**Task goal:** Within the records below, repeat each line exactly but keep every picture out of the copy.

**Dataset:**
====

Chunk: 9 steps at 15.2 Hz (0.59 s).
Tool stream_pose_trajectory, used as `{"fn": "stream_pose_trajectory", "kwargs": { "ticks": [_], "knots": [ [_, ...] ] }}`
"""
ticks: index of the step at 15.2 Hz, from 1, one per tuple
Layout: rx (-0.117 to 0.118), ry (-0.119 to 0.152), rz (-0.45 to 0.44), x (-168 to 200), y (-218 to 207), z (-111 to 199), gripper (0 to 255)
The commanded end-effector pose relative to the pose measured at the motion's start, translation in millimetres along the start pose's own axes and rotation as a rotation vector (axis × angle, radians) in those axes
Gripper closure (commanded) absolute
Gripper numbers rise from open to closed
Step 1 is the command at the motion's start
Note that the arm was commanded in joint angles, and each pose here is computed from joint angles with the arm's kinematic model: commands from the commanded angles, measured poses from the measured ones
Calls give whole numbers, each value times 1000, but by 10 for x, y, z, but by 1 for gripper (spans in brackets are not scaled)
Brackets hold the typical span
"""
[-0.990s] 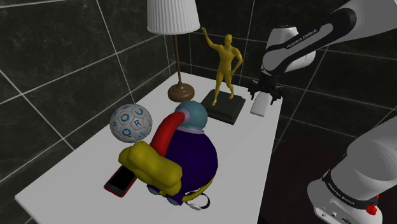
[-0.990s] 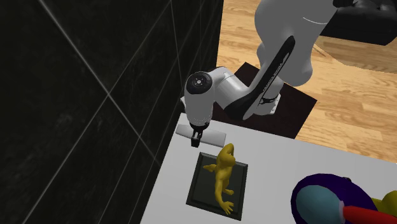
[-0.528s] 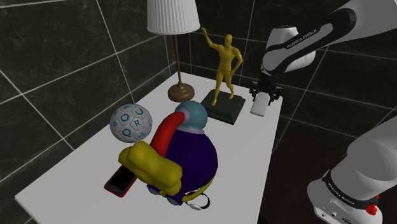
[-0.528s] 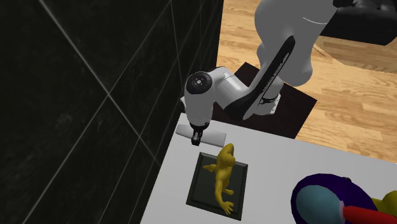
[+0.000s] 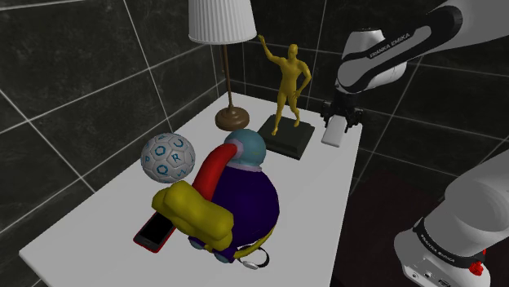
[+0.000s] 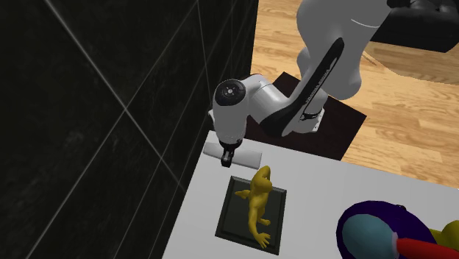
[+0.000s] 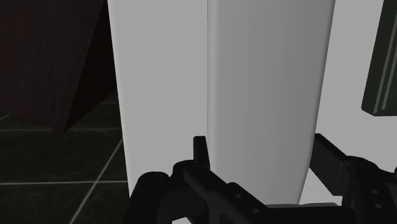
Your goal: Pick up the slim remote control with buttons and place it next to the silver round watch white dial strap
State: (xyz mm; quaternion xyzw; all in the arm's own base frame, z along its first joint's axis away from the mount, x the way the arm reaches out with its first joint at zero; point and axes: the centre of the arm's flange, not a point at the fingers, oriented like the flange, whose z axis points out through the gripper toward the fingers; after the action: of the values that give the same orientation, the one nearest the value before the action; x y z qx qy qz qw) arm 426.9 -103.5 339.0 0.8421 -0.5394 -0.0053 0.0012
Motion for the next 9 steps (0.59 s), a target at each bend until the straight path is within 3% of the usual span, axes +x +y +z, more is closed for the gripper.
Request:
{"fn": "stream_pose_trajectory", "kwargs": {
  "ticks": [1,9],
  "knots": [
    [0,0,0,-2,2,-96,255],
    [0,0,0,-6,5,-518,255]
  ]
}}
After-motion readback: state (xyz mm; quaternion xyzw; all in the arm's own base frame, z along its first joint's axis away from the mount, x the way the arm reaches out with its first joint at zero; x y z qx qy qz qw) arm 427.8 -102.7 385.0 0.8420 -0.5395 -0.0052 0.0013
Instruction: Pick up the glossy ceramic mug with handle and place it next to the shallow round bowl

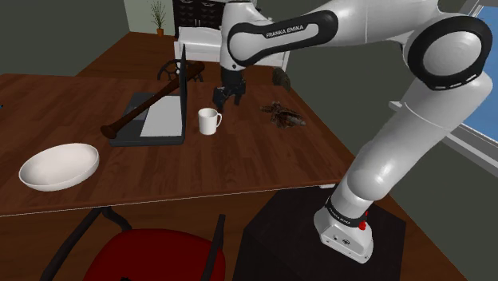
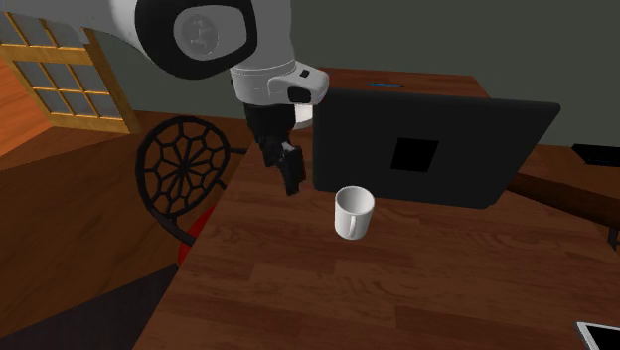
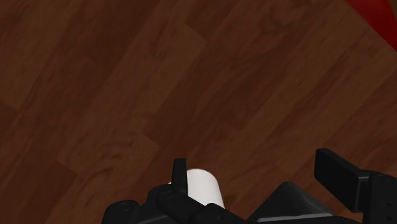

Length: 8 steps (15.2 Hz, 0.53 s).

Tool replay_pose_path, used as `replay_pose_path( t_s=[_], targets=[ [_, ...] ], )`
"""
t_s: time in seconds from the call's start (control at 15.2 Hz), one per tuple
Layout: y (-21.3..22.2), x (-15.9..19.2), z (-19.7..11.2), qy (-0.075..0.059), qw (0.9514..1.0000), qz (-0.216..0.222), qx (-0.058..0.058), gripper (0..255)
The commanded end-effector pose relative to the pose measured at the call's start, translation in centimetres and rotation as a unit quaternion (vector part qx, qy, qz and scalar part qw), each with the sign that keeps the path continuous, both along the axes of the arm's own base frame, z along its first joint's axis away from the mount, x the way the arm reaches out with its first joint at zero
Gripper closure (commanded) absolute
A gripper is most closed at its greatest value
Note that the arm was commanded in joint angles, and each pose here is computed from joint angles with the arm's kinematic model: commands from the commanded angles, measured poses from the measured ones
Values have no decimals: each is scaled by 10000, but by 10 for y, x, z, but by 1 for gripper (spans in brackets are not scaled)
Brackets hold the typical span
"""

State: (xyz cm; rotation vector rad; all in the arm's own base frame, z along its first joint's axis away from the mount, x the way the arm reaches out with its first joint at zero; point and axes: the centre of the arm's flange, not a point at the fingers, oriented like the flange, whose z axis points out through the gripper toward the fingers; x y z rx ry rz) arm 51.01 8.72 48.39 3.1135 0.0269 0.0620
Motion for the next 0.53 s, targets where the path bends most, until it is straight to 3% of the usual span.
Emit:
replay_pose_path(
  t_s=[0.0,0.46],
  targets=[
    [0,26,-17,-8,10000,-91,-12,0],
    [5,105,-64,-26,9992,-390,-68,0]
  ],
)
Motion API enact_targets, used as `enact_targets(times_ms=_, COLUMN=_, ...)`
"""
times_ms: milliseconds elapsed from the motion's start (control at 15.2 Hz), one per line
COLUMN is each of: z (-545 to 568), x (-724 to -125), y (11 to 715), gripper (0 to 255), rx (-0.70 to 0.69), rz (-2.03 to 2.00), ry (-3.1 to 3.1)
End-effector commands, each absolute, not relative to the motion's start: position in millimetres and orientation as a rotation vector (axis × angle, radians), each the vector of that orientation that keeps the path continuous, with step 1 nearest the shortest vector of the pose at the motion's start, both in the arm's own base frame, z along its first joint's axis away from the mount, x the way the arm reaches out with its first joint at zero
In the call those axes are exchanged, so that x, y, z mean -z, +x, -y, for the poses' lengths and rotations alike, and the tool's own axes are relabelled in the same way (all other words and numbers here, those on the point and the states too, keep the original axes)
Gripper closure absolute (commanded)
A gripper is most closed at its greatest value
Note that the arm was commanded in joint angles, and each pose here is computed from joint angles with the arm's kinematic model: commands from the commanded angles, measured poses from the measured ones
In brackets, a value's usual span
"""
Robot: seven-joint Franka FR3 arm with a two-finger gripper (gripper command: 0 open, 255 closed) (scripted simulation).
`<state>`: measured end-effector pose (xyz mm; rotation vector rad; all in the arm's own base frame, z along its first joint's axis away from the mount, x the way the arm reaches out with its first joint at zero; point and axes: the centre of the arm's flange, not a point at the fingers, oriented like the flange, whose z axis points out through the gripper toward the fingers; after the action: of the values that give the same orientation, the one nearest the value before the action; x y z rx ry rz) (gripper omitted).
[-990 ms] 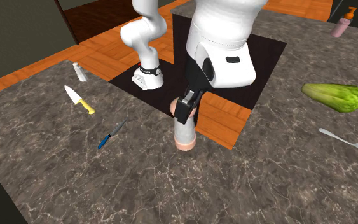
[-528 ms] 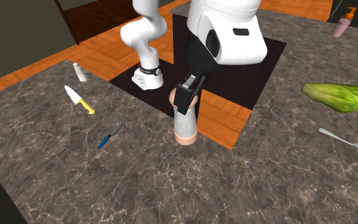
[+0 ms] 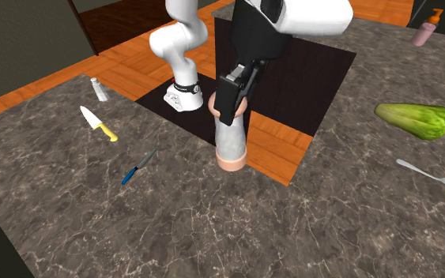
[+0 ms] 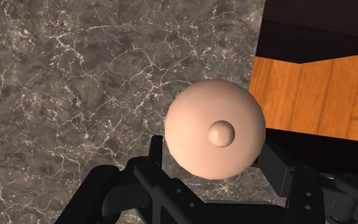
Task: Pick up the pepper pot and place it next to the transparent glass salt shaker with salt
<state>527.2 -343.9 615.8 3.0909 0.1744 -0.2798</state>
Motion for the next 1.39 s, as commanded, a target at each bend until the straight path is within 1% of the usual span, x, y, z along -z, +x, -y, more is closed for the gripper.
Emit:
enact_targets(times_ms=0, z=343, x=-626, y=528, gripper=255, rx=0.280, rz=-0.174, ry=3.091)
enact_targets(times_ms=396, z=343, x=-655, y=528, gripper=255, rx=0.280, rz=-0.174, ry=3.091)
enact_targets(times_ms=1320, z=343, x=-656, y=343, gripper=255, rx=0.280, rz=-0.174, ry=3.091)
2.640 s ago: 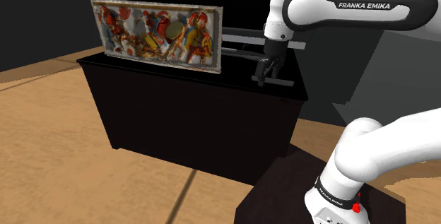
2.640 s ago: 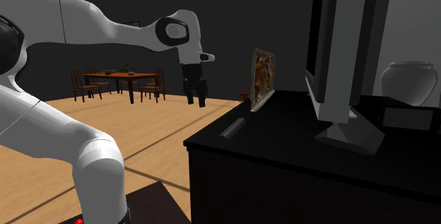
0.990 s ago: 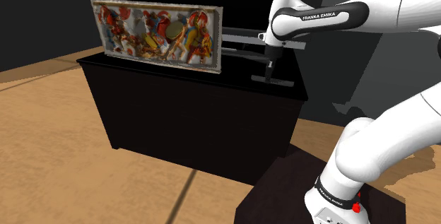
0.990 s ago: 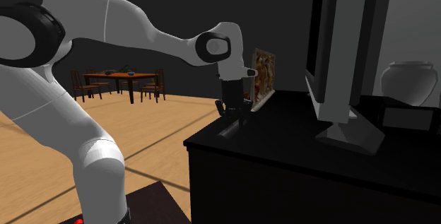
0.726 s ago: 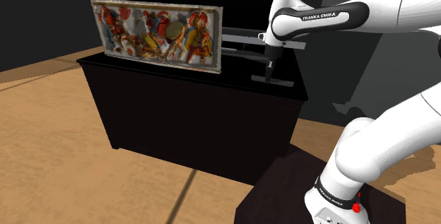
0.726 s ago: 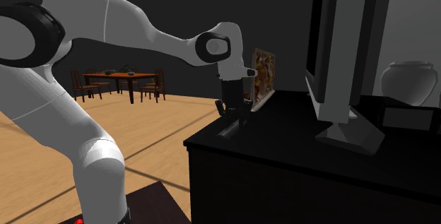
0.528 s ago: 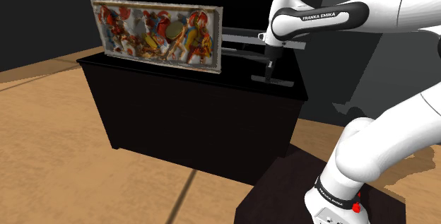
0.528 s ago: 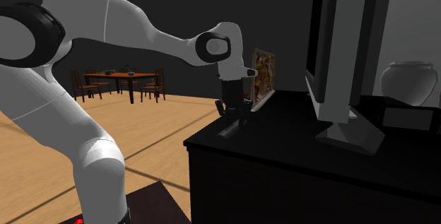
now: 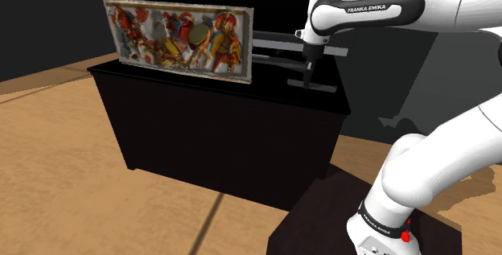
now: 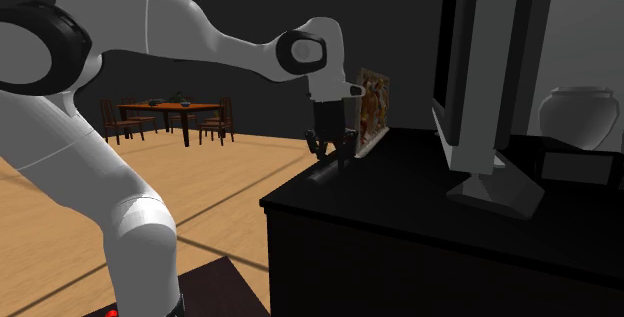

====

**Answer for this exercise:**
Chunk: 9 steps at 15.2 Hz (0.59 s).
Tool stream_pose_trajectory, used as `{"fn": "stream_pose_trajectory", "kwargs": { "ticks": [_], "knots": [ [_, ...] ] }}`
"""
ticks: index of the step at 15.2 Hz, from 1, one per tuple
Layout: rx (-0.117 to 0.118), ry (-0.119 to 0.152), rz (-0.45 to 0.44), x (-168 to 200), y (-218 to 207), z (-111 to 199), gripper (0 to 255)
The commanded end-effector pose relative to the pose measured at the motion's start, translation in millimetres along the start pose's own axes and rotation as a rotation vector (axis × angle, radians) in those axes
Gripper closure (commanded) absolute
Gripper numbers rise from open to closed
Step 1 is the command at the motion's start
Note that the arm was commanded in joint angles, and each pose here is computed from joint angles with the arm's kinematic model: commands from the commanded angles, measured poses from the measured ones
Calls give whole numbers, each value times 1000, but by 10 for x, y, z, but by 1 for gripper (spans in brackets are not scaled)
Brackets hold the typical span
"""
[-0.990s] 
[-0.990s] 
[-0.528s] 
[-0.528s] 
[+0.000s] 
[+0.000s] 
[+0.000s] 
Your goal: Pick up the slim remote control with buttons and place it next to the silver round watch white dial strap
State: (xyz mm; quaternion xyzw; all in the arm's own base frame, z along its first joint's axis away from the mount, x the way the arm reaches out with its first joint at zero; point and axes: the centre of the arm's flange, not a point at the fingers, oriented like the flange, whose z axis points out through the gripper toward the fingers; after the action: of the values that give the same orientation, the one nearest the value before the action; x y z qx qy qz qw) arm 426.9 -103.5 339.0 0.8421 -0.5394 -0.0053 0.0012
Motion for the next 9 steps (0.59 s), a target at each bend until the straight path is within 3% of the usual span, axes +x +y +z, more is closed for the gripper.
Request:
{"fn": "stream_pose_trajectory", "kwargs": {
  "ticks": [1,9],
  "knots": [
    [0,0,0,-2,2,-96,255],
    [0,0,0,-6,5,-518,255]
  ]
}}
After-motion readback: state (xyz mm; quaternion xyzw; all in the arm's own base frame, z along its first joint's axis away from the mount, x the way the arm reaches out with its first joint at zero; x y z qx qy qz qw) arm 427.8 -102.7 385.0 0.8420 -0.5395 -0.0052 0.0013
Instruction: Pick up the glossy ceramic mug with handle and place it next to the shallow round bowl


Length: 8 steps (15.2 Hz, 0.53 s).

Tool replay_pose_path, used as `replay_pose_path( t_s=[_], targets=[ [_, ...] ], )`
"""
t_s: time in seconds from the call's start (control at 15.2 Hz), one per tuple
Layout: y (-21.3..22.2), x (-15.9..19.2), z (-19.7..11.2), qy (-0.075..0.059), qw (0.9514..1.0000), qz (-0.216..0.222), qx (-0.058..0.058), gripper (0..255)
The commanded end-effector pose relative to the pose measured at the call's start, translation in centimetres and rotation as a unit quaternion (vector part qx, qy, qz and scalar part qw), each with the sign that keeps the path continuous, both along the axes of the arm's own base frame, z along its first joint's axis away from the mount, x the way the arm reaches out with its first joint at zero
Gripper closure (commanded) absolute
A gripper is most closed at its greatest value
Note that the arm was commanded in joint angles, and each pose here is computed from joint angles with the arm's kinematic model: commands from the commanded angles, measured poses from the measured ones
Values have no decimals: each is scaled by 10000, but by 10 for y, x, z, but by 1 for gripper (spans in brackets are not scaled)
Brackets hold the typical span
"""

State: (xyz cm; rotation vector rad; all in the arm's own base frame, z along its first joint's axis away from the mount, x the way the arm reaches out with its first joint at zero; point and axes: the centre of the arm's flange, not a point at the fingers, oriented like the flange, whose z axis points out through the gripper toward the fingers; x y z rx ry rz) arm 51.01 8.72 48.39 3.1135 0.0269 0.0620
Motion for the next 0.53 s, targets where the path bends most, until it is straight to 3% of the usual span.
Emit:
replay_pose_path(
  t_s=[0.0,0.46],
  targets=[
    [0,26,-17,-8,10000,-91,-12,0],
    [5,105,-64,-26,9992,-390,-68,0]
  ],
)
Motion API enact_targets, used as `enact_targets(times_ms=_, COLUMN=_, ...)`
"""
times_ms: milliseconds elapsed from the motion's start (control at 15.2 Hz), one per line
COLUMN is each of: z (-545 to 568), x (-724 to -125), y (11 to 715), gripper (0 to 255), rx (-0.70 to 0.69), rz (-2.03 to 2.00), ry (-3.1 to 3.1)
End-effector commands, each absolute, not relative to the motion's start: position in millimetres and orientation as a rotation vector (axis × angle, radians), each the vector of that orientation that keeps the path continuous, with step 1 nearest the shortest vector of the pose at the motion's start, both in the arm's own base frame, z along its first joint's axis away from the mount, x the way the arm reaches out with its first joint at zero
In the call those axes are exchanged, so that x, y, z mean -z, +x, -y, for the poses' lengths and rotations alike, and the tool's own axes are relabelled in the same way (all other words and numbers here, those on the point and the states too, keep the original axes)
Gripper closure absolute (commanded)
A gripper is most closed at its greatest value
Note that the arm was commanded in joint angles, and each pose here is computed from joint angles with the arm's kinematic model: commands from the commanded angles, measured poses from the measured ones
In brackets, a value's usual span
"""
Robot: seven-joint Franka FR3 arm with a two-finger gripper (gripper command: 0 open, 255 closed) (scripted simulation).
`<state>`: measured end-effector pose (xyz mm; rotation vector rad; all in the arm's own base frame, z along its first joint's axis away from the mount, x the way the arm reaches out with its first joint at zero; point and axes: the centre of the arm's flange, not a point at the fingers, oriented like the flange, whose z axis points out through the gripper toward the fingers; after the action: of the values that give the same orientation, the one nearest the value before the action; x y z rx ry rz) (gripper omitted).
[-990 ms] 
[-528 ms] 
[+0 ms] 
[+0 ms] 
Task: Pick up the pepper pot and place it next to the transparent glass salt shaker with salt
<state>527.2 -343.9 615.8 3.0909 0.1744 -0.2798</state>
Motion for the next 1.39 s, as commanded, a target at each bend until the straight path is within 1% of the usual span, x, y, z along -z, +x, -y, more is closed for the gripper.
Emit:
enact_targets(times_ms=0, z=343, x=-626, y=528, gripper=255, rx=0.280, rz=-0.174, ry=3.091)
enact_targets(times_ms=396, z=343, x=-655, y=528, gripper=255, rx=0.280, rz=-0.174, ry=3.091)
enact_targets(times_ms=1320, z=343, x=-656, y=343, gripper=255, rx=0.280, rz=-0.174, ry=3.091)
2.640 s ago: 
2.640 s ago: 
0.990 s ago: 
0.990 s ago: 
0.726 s ago: 
0.726 s ago: 
0.528 s ago: 
0.528 s ago: 
now: 
now: 

No more output is needed for this exercise.